Al mostrarse vulnerable, también señala que la única forma que tienen las mujeres árabes de hacer valer sus derechos y luchar por la igualdad dentro y fuera del hogar es alzar la voz y hacerse oír, denunciar, superar el tabú y el estigma social y desterrar para siempre el silencio. Como público lector, debemos contribuir a generar un espacio discursivo para que las mujeres árabes cultiven la palabra y construyan esta habitación propia desde donde denunciar sus injusticias, porque todas ellas son más que un himen y un hiyab. Como concluye Eltahawy, «las palabras son importantes para combatir el silencio, la alienación y la violencia. Las palabras son banderas que clavamos en los planetas de nuestro ser […] Las palabras dicen que estamos aquí».
[1] Gloria Anzaldúa, Borderlands/La frontera: la nueva mestiza, trad. de Carmen Valle, Madrid: Capitán Swing, 2016, p. 104.
[2] Gayatri Chakravorty Spivak, «¿Pueden hablar los subalternos?», trad. de Manuel Asensi Pérez, Barcelona: MACBA, 2009, pp. 90-95.
[3] Chandra Talpade Mohanty, «Bajo los ojos de Occidente. Academia feminista y discurso colonial», trad. de María Vinós, en Descolonizando el feminismo: teorías y prácticas desde los márgenes, Liliana Suárez Navaz y Rosalva Aída Hernández (eds.), Madrid: Cátedra, 2008, pp. 117-163.
[4] Gayatri Chakravorty Spivak, «The Politics of Translation» [La política de la traducción], en Outside the Teaching Machine, Nueva York: Routledge, 1993 [2009], p. 181.

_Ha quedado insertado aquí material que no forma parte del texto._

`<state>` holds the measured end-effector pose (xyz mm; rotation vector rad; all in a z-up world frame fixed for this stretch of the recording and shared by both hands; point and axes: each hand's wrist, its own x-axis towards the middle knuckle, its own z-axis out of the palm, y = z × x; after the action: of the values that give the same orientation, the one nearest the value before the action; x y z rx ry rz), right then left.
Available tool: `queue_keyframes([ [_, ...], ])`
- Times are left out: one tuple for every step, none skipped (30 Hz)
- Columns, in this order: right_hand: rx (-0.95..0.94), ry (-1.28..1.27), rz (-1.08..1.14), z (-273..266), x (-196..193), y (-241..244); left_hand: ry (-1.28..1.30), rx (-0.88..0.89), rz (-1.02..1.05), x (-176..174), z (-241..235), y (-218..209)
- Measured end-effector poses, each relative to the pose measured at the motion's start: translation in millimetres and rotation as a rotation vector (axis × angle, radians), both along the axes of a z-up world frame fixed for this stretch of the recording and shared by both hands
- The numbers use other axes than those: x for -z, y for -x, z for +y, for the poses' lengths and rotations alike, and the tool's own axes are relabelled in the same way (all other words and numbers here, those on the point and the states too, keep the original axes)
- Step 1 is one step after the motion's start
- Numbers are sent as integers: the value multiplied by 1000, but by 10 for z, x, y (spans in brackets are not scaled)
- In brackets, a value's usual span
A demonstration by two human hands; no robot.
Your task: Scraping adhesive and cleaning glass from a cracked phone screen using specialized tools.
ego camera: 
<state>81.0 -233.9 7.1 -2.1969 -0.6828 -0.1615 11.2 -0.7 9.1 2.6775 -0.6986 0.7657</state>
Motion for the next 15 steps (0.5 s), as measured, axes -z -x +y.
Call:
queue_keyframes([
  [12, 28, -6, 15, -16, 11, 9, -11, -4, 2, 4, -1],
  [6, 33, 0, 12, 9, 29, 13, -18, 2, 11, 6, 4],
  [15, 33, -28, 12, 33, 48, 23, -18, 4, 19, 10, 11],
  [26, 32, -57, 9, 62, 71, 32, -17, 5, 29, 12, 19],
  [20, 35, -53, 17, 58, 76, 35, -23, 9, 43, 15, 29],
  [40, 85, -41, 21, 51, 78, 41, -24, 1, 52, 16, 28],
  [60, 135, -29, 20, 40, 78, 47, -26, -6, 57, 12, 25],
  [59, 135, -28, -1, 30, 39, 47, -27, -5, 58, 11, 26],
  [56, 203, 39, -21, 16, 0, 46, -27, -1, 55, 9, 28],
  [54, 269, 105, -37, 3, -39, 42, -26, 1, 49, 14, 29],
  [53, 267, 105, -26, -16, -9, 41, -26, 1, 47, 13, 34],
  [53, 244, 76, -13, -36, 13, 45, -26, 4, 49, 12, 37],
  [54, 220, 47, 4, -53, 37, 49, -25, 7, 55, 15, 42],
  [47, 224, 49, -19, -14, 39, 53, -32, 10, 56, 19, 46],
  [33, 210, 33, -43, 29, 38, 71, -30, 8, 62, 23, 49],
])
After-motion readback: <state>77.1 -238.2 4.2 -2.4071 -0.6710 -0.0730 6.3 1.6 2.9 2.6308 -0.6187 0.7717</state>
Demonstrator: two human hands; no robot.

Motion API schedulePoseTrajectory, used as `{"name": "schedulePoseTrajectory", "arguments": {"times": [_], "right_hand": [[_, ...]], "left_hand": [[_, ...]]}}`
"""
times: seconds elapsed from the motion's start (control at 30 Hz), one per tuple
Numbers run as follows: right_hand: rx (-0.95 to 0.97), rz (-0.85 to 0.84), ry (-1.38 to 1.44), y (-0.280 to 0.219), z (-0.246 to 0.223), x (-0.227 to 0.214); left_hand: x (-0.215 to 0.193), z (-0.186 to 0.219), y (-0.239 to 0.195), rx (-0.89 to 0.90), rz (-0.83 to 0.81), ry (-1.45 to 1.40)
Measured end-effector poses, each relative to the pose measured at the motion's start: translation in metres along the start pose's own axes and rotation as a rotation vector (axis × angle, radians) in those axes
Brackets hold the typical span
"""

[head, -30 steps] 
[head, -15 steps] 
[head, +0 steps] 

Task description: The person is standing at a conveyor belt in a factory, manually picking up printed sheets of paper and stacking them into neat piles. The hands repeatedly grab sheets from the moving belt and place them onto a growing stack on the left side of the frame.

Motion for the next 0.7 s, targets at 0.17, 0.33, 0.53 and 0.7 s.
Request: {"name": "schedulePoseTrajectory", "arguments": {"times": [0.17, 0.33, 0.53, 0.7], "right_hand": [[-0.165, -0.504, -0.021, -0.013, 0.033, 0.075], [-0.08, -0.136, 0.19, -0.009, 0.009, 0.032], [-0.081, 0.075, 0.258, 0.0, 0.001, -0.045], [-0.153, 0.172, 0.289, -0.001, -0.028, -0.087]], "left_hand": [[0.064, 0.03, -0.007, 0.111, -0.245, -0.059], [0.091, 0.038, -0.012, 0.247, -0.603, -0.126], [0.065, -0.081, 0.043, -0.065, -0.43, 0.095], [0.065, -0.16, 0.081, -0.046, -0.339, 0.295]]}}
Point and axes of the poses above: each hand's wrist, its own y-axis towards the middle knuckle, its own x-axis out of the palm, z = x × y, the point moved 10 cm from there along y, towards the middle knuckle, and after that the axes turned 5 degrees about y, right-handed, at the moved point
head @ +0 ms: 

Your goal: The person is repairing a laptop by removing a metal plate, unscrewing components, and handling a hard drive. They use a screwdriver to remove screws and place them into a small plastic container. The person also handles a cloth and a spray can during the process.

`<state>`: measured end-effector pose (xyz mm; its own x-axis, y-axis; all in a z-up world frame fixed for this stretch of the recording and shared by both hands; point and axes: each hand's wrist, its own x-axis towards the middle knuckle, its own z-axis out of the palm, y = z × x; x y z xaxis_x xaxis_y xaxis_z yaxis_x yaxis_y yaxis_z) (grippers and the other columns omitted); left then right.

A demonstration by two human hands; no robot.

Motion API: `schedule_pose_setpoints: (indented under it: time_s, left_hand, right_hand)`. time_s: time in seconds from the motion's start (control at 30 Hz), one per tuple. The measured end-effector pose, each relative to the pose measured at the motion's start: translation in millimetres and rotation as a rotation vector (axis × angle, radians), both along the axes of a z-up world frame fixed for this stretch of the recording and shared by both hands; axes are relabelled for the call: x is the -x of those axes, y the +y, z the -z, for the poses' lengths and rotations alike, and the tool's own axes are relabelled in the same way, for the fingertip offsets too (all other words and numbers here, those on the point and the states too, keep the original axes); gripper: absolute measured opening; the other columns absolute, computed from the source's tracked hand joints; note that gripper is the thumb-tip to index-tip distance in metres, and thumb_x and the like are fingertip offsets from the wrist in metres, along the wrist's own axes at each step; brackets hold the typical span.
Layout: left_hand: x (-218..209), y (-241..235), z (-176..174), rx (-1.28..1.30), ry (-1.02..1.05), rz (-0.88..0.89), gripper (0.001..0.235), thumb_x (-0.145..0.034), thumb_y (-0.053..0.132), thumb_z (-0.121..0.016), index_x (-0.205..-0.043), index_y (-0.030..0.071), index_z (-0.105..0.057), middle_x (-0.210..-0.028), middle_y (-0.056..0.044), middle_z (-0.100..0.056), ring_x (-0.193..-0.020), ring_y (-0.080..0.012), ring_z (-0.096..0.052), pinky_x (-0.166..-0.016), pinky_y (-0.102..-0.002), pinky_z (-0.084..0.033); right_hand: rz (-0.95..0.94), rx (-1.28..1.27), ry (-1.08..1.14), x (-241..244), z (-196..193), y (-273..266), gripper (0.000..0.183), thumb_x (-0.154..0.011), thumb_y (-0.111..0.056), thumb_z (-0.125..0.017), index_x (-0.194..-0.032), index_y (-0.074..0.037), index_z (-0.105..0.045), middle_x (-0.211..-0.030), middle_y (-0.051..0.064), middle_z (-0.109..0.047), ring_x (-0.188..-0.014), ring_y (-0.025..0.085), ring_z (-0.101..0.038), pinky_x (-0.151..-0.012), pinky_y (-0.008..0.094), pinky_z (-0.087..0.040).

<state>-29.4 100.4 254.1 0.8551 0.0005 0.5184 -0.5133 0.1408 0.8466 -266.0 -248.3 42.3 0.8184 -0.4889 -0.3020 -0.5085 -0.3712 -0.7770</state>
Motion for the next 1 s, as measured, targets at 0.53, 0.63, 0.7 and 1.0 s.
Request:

[5] «The Politics of Translation», p. 211.
[6]Judith Butler, Zeynep Gambetti y Leticia Sabsay (eds.), Vulnerability in Resistance, Durham: Duke University Press, 2016, p. 1.
Por qué nos odian
La fallecida e infravalorada autora egipcia Alifa Rifaat comienza su relato «Vista distante de un minarete» con una mujer que permanece tan impasible mientras mantiene relaciones sexuales con su marido que, mientras él está concentrado exclusivamente en su goce, ella se fija en una telaraña del techo que debería limpiar y le sobra tiempo para meditar sobre el continuo rechazo de su marido a prolongar el coito para que ella alcance el orgasmo, «como si quisiera privarla a propósito». Justo antes de que su marido eyacule, la llamada a la oración interrumpe el coito y su marido se aparta de ella. Después de asearse, la mujer se abstrae rezando y observa la calle desde el balcón. Sale de su ensimismamiento para prepararle, solícita, un café a su marido para que se lo tome cuando despierte de la siesta. Cuando lo lleva al dormitorio para servirlo delante de su marido, como a él le gusta, descubre que este ha muerto. Avisa a su hijo para que vaya en busca de un médico. «Regresó al salón y se sirvió ella el café. Su tranquilidad la sorprendió», escribe Rifaat.